### Problem statement
Print the data that follows exactly as it stands, from its first line through the line containing "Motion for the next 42", and stop there.

### Stored data
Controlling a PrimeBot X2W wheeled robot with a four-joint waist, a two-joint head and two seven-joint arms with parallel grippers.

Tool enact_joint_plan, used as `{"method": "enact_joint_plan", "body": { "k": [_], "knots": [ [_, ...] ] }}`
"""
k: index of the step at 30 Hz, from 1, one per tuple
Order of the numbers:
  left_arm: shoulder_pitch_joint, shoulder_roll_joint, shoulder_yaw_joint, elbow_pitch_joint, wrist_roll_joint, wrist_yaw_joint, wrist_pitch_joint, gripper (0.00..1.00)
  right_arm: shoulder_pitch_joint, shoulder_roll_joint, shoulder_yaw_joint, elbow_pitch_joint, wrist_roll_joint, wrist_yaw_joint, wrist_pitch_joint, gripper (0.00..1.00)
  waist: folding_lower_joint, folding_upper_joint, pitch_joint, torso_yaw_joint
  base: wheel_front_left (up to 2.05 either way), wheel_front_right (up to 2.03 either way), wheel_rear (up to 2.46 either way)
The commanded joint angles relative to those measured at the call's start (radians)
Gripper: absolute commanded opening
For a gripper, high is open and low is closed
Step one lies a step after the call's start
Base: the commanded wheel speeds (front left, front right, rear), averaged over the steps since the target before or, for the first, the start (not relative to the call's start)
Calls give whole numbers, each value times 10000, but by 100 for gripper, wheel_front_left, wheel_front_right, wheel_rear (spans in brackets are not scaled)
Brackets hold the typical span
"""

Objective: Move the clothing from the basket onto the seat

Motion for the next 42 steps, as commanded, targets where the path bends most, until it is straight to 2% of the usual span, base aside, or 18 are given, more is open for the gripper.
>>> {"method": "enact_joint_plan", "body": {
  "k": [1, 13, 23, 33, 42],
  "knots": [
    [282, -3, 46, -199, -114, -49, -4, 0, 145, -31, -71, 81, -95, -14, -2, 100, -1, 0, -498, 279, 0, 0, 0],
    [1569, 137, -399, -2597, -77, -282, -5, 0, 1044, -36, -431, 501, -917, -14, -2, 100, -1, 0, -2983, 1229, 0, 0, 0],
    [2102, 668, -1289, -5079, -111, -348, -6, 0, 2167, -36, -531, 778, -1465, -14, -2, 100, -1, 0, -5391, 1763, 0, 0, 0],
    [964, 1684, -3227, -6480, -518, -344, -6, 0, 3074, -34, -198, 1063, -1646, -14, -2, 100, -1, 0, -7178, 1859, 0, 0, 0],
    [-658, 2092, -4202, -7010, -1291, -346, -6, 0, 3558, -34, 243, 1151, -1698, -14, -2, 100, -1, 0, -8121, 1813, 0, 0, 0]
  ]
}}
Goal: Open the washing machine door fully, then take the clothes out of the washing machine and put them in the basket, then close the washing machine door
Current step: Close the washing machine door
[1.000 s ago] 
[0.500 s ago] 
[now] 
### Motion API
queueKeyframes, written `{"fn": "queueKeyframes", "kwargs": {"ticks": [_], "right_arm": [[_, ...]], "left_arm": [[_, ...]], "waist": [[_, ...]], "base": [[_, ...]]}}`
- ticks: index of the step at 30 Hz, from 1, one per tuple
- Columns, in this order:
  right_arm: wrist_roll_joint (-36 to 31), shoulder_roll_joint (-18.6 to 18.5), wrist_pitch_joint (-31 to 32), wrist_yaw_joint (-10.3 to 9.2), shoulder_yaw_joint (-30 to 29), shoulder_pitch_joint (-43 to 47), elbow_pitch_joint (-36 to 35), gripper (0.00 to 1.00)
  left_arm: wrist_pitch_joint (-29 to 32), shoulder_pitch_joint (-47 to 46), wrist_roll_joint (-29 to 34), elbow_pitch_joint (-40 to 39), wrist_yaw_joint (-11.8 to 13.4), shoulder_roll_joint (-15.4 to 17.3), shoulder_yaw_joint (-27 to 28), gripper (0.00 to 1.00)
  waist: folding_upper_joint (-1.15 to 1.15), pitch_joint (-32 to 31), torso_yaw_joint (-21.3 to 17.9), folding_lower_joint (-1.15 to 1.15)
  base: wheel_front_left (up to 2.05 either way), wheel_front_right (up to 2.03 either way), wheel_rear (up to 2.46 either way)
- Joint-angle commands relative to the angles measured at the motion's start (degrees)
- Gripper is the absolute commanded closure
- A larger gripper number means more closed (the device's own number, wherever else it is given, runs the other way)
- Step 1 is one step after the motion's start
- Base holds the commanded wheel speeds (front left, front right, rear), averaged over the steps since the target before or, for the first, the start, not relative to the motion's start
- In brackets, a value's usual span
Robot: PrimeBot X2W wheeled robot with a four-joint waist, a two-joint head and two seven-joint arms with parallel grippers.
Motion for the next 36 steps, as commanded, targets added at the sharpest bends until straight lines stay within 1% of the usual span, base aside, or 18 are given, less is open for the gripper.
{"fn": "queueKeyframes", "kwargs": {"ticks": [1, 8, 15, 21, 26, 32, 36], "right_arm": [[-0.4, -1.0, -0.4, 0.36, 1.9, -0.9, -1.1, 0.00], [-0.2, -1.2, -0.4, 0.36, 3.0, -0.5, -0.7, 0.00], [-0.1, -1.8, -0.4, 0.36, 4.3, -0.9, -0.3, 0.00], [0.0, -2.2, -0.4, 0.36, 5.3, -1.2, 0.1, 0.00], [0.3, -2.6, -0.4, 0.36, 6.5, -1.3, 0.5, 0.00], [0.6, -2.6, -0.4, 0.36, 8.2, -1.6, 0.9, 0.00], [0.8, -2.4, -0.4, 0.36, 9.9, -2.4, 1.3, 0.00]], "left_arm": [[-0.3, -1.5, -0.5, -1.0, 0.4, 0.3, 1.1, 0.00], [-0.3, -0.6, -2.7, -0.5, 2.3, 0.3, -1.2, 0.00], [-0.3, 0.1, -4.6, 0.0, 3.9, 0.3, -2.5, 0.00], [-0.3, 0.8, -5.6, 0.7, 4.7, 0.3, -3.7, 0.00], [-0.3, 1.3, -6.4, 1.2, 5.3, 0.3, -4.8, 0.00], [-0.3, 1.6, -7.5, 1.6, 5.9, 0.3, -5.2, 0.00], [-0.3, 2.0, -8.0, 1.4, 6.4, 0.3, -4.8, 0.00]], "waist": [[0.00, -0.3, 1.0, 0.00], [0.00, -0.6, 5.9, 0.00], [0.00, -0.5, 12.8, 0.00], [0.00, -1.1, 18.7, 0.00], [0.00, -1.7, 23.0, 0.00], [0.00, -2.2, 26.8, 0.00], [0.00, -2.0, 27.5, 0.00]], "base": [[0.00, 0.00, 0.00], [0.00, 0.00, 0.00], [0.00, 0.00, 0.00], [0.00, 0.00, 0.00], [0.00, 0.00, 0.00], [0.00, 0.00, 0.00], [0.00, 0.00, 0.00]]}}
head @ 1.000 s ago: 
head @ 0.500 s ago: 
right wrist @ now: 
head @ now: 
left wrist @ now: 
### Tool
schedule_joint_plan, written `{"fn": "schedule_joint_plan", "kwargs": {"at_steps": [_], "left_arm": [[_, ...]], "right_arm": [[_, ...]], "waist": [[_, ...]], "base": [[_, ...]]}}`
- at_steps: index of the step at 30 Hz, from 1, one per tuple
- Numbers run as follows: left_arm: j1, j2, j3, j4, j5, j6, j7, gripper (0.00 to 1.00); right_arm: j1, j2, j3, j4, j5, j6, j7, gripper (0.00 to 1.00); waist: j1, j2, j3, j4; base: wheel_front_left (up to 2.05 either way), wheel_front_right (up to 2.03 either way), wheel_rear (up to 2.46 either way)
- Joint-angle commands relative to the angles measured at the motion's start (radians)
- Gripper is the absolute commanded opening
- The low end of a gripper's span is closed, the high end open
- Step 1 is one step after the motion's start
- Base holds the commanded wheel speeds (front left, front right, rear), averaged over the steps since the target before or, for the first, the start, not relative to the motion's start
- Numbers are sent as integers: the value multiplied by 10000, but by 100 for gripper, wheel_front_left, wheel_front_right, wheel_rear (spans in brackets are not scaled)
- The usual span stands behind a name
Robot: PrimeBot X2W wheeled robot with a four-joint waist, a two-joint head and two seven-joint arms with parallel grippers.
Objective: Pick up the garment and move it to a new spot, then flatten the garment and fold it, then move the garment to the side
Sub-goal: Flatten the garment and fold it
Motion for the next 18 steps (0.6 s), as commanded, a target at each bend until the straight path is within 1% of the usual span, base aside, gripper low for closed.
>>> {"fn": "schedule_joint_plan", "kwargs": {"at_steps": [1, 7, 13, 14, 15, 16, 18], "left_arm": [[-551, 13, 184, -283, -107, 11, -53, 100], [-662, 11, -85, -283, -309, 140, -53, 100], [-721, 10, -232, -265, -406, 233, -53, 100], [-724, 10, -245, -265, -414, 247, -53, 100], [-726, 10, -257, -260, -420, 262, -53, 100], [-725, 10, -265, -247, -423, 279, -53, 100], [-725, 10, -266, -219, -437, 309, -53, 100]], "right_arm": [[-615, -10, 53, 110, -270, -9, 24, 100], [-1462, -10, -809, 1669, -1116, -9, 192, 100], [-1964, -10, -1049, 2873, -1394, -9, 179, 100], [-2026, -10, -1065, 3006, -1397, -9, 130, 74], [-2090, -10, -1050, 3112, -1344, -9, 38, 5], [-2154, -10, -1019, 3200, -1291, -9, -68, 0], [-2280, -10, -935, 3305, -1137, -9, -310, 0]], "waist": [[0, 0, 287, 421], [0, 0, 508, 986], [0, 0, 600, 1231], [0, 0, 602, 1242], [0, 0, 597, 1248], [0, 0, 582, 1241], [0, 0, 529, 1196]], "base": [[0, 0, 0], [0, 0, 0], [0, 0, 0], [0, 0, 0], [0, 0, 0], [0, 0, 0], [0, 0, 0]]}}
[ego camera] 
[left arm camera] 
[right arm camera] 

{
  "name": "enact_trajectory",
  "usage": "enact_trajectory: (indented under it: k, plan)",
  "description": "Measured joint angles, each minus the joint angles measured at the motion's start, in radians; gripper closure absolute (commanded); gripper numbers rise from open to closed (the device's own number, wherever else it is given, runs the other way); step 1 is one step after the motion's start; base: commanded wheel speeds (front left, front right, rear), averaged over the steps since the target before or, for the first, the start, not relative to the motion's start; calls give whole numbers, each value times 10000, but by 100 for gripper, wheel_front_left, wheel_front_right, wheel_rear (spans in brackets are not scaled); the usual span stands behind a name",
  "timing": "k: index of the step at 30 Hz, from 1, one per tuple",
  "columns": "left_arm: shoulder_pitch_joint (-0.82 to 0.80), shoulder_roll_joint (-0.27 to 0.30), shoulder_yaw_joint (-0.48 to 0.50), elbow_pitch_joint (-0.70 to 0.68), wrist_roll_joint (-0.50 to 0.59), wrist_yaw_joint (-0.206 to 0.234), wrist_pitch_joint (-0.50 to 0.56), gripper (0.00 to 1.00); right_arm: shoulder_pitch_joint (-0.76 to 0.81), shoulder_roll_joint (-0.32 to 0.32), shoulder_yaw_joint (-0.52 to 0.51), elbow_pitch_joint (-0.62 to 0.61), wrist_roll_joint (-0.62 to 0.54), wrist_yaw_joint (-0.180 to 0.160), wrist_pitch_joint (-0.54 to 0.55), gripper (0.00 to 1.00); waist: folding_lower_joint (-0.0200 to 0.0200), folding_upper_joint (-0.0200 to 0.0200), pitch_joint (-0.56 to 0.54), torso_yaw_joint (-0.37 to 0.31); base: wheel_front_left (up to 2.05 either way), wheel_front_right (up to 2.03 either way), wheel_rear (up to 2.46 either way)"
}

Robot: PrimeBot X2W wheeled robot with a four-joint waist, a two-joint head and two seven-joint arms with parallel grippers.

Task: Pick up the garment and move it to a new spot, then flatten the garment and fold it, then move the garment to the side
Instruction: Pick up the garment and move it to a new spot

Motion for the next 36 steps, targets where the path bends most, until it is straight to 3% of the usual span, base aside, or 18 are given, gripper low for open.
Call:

### Task response
Controlling a PrimeBot X2W wheeled robot with a four-joint waist, a two-joint head and two seven-joint arms with parallel grippers.

Tool enact_joint_plan, used as `{"method": "enact_joint_plan", "body": { "k": [_], "knots": [ [_, ...] ] }}`
"""
k: index of the step at 30 Hz, from 1, one per tuple
Order of the numbers:
  left_arm: shoulder_pitch_joint, shoulder_roll_joint, shoulder_yaw_joint, elbow_pitch_joint, wrist_roll_joint, wrist_yaw_joint, wrist_pitch_joint, gripper (0.00..1.00)
  right_arm: shoulder_pitch_joint, shoulder_roll_joint, shoulder_yaw_joint, elbow_pitch_joint, wrist_roll_joint, wrist_yaw_joint, wrist_pitch_joint, gripper (0.00..1.00)
  waist: folding_lower_joint, folding_upper_joint, pitch_joint, torso_yaw_joint
  base: wheel_front_left (up to 2.05 either way), wheel_front_right (up to 2.03 either way), wheel_rear (up to 2.46 either way)
The commanded joint angles relative to those measured at the call's start (radians)
Gripper: absolute commanded opening
For a gripper, high is open and low is closed
Step one lies a step after the call's start
Base: the commanded wheel speeds (front left, front right, rear), averaged over the steps since the target before or, for the first, the start (not relative to the call's start)
Calls give whole numbers, each value times 10000, but by 100 for gripper, wheel_front_left, wheel_front_right, wheel_rear (spans in brackets are not scaled)
Brackets hold the typical span
"""

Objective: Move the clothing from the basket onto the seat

Motion for the next 42 steps, as commanded, targets where the path bends most, until it is straight to 2% of the usual span, base aside, or 18 are given, more is open for the gripper.

This exercise has nothing more to it.